И утром не было ее за столом: до рассвета запрягла она Красавчика в тяжелый барский плуг, прозвонила в звонок на усадьбе. И потянулись за ней пахари — в поневах, ситцевых юбках, стариковских посконных рубахах, в штанах с широким огузьем. И повели за ней по борозде: под ячмень, под просо. И ходили все пять дней — без окрика и дерзкого слова, пока не засеяли клин, для которого хватило семян.

Как-то вечером мать собрала семейный совет.

— Мальчики, слушайте меня хорошенько! — строго сказала она.

И Димке почудилось, что разговор ведет совсем другой человек, только по облику схожий с матерью.

— Завтра уходит на работу и Фекла: для общества, для коммуны. Вы останетесь одни. Печь буду топить я, все другие дела — на ваших плечах. Димушка будет за старшего. Хату не спалите и Сереженьку не обижайте. Я надеюсь на вас.

На заре, по росе, снарядили Феклу в пастухи: дали в руки рожок и Антонов длинный кнут — старый добротный витень с черным волосяным концом. Это было не по правилам, как и в тот раз с Витькой, когда прогнали взашей продажного Кондрата: пастуха надлежало брать из чужой деревни.

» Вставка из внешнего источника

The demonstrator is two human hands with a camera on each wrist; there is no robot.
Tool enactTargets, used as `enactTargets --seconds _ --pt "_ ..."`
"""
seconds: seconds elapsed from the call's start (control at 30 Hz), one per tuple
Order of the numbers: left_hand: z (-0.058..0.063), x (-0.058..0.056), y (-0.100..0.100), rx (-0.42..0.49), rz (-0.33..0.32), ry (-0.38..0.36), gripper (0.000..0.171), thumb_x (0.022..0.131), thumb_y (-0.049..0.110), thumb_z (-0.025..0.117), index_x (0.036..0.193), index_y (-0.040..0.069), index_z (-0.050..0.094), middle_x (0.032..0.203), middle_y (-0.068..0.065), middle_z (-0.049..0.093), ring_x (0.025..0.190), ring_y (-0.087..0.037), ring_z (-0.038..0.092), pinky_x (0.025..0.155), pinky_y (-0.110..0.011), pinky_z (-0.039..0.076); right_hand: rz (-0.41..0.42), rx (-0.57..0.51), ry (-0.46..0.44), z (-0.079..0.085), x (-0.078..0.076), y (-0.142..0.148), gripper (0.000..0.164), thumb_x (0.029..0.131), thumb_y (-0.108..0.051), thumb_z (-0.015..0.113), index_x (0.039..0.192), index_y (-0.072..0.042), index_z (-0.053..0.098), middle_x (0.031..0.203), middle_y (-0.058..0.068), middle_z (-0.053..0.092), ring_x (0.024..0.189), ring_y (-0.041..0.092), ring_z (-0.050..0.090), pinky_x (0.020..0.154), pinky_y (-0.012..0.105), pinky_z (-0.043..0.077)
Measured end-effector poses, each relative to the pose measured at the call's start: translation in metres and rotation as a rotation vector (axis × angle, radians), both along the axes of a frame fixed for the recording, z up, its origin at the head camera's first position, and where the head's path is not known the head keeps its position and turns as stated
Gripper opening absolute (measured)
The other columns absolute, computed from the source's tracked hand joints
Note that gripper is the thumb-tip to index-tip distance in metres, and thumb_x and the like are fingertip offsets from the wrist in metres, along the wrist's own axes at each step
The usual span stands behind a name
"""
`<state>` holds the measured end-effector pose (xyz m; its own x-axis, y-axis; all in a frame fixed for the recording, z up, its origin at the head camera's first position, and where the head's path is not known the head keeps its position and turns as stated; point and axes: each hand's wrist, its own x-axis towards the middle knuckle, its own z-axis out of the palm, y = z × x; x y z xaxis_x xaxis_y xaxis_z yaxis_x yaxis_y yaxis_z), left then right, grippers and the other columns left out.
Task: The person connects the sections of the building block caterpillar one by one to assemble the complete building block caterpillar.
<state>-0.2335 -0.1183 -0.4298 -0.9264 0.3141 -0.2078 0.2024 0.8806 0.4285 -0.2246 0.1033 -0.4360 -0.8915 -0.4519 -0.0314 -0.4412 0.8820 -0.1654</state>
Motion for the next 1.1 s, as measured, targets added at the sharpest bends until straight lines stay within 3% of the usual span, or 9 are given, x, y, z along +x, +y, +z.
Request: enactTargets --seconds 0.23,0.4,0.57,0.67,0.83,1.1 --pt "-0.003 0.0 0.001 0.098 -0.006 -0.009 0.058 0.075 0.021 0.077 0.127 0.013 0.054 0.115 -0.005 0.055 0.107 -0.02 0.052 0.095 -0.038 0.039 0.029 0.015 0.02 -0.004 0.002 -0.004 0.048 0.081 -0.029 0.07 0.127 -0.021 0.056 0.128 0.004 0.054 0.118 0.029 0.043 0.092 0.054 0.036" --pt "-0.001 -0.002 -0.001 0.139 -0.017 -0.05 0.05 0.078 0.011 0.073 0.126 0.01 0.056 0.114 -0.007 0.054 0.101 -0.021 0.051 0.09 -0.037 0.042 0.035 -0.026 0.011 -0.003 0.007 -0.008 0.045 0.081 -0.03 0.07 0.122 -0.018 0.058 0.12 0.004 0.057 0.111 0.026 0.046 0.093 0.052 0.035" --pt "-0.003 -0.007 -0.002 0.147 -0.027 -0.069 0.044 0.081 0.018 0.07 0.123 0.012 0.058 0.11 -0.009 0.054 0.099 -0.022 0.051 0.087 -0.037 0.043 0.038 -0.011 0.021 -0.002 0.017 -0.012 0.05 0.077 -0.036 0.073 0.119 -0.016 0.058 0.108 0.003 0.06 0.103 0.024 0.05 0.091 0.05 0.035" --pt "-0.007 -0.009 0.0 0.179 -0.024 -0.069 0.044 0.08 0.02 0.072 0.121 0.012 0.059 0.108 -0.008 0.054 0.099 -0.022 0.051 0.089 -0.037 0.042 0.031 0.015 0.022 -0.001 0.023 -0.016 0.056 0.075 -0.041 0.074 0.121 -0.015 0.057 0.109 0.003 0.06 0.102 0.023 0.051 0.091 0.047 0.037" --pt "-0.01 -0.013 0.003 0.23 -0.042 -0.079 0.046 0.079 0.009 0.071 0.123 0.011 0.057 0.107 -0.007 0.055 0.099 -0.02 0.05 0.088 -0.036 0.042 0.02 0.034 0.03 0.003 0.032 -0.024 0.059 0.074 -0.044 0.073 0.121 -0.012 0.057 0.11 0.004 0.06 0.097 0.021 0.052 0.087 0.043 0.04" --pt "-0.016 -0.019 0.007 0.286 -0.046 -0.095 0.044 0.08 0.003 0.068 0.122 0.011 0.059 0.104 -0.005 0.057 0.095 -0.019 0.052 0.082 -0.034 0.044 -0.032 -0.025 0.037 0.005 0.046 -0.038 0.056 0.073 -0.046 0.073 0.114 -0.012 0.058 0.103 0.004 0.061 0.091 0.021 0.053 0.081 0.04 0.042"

Но обычай соблюли: в кучу сбили на площади стадо, сами хороводом окружили Феклу — она зарделась от доброго внимания веселой, говорливой толпы — и трижды качнули, чтоб не дремала при серьезном и важном мирском деле.

Мать навесила Фекле через плечо закапанную чернилами Димкину школьную торбу, сунула в нее горшочек с горячей картошкой, бутыль молока и последний сухарик от двух солдатских буханок.

Фекла поклонилась народу на все четыре стороны, сильно дунула в рожок. Коровы услыхали призывный звук и, сшибаясь боками, поддевая друг друга рогами, мыча и отфыркиваясь, привычно пошли мимо церкви под гору — к зеленому выпасу в Лазинке.

Мать ушла со своими подружками — сажать картошку на бугре возле ветряной мельницы.

Димка взялся домовничать.

Сережку приставил к легкому делу: кормить кур, стеречь цыплят, носить дрова, гонять грачей и воробьев с огорода. А сам колол поленья, таскал воду в ушат, сушил на заборе зимние вещи, драл лыко, рубил солому сечкой и мешал ее с сеном — для Красавчика. Кольку не задевал: тот сидел с утра до вечера зубрил и отвечал на вопросы своих учителей. И только в сумерках дозволялось ему покопаться в огороде на грядках или сбегать с Димкой к запруде за голавлями.

Но и этот порядок нарушила мать.

— Сказал мне Игнатий Петрович — объявились в селе комсомольцы, — она выставила на ужин дымящуюся картошку и с хитрецой поглядела на старших мальчишек. — А какая от них польза?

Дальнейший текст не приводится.